— DATASET EXCERPT —
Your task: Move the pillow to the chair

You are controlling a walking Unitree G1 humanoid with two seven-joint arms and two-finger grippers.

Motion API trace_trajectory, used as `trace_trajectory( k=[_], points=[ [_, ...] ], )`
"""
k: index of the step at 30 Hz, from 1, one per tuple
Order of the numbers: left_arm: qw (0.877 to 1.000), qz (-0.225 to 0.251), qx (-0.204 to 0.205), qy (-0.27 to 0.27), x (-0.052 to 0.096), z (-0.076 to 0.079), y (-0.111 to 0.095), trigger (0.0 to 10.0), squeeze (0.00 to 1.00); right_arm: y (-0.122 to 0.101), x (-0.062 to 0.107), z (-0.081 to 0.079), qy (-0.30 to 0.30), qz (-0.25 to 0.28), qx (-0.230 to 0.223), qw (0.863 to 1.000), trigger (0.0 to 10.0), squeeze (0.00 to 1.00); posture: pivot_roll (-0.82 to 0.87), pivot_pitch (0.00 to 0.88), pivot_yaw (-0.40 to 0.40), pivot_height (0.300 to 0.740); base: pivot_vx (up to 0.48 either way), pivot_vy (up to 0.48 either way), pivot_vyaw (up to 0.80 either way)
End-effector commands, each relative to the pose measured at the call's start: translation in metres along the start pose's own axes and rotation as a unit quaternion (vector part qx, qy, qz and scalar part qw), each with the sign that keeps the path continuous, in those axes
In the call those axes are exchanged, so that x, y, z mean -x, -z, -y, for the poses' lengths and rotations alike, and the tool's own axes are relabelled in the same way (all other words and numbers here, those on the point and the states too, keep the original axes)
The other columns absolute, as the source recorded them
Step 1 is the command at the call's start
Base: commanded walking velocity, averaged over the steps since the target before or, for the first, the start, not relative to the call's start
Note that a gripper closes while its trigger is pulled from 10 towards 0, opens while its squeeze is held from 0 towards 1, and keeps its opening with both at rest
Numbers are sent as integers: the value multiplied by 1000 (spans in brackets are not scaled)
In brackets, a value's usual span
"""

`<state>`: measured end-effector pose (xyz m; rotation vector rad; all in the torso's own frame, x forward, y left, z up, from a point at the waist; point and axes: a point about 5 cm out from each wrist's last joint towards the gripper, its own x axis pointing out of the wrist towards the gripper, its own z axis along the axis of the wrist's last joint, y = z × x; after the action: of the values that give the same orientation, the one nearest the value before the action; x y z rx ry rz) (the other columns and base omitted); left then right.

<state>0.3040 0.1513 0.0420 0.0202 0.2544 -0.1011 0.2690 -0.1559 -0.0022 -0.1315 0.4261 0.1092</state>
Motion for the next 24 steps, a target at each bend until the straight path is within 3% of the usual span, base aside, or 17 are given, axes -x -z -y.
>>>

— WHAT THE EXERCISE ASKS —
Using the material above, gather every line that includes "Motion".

— ANSWER SPACE —
Motion API trace_trajectory, used as `trace_trajectory( k=[_], points=[ [_, ...] ], )`
Motion for the next 24 steps, a target at each bend until the straight path is within 3% of the usual span, base aside, or 17 are given, axes -x -z -y.

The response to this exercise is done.